The common chassis will share the same hybrid engines, suspension systems and lightweight band track. The Army hopes using one chassis instead of eight will reduce the cost of the program, the logistical burden on the battlefield and make maintenance easier.
Rogers said, “the weight challenge is always at the forefront of everything FCS is doing.”
Army laboratories are investigating materials that are going to “provide significant breakthrough in our armor weight challenge,” he said.
GAO reported that the Army Research Laboratory is anticipating a technology readiness level rating of “six” on its new armor formulation by 2008. Six on the technology maturity scale allows for tests of a prototype in a laboratory or simulated operational environment.

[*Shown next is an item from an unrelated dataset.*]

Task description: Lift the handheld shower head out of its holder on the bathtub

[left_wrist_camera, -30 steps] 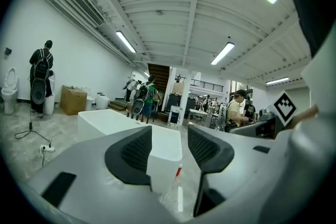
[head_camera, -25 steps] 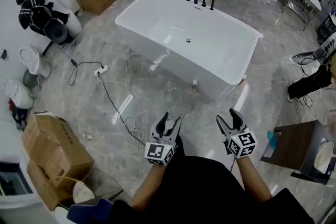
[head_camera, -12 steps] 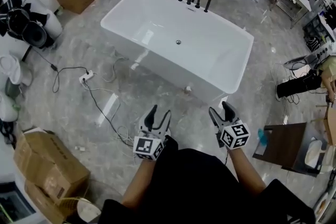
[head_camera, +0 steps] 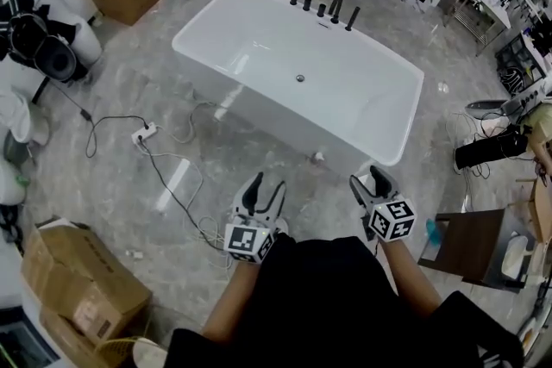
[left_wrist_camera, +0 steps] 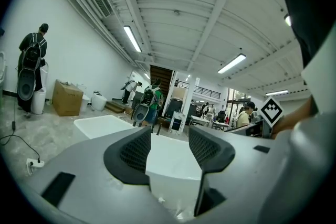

Meanwhile, weight continues to be a problem throughout the FCS program, GAO contended. About 950 weight reduction initiatives are being considered just for the manned ground vehicles, GAO said.
As far as protecting the crew, anti-tank mines remain a threat, GAO added.
“The Army recognizes that there is a probability, given the weight constraints on FCS platforms and evolving blast mitigation technology, that the FCS hull and crew restraints will not protect the crew from life threatening injury due to anti-tank blast mines equal to (or greater than) the threshold requirement,” the report said.
Meanwhile, “all of the unmanned and manned ground vehicles and several other FCS systems are expected to have difficulty meeting their assigned weight targets,” GAO said.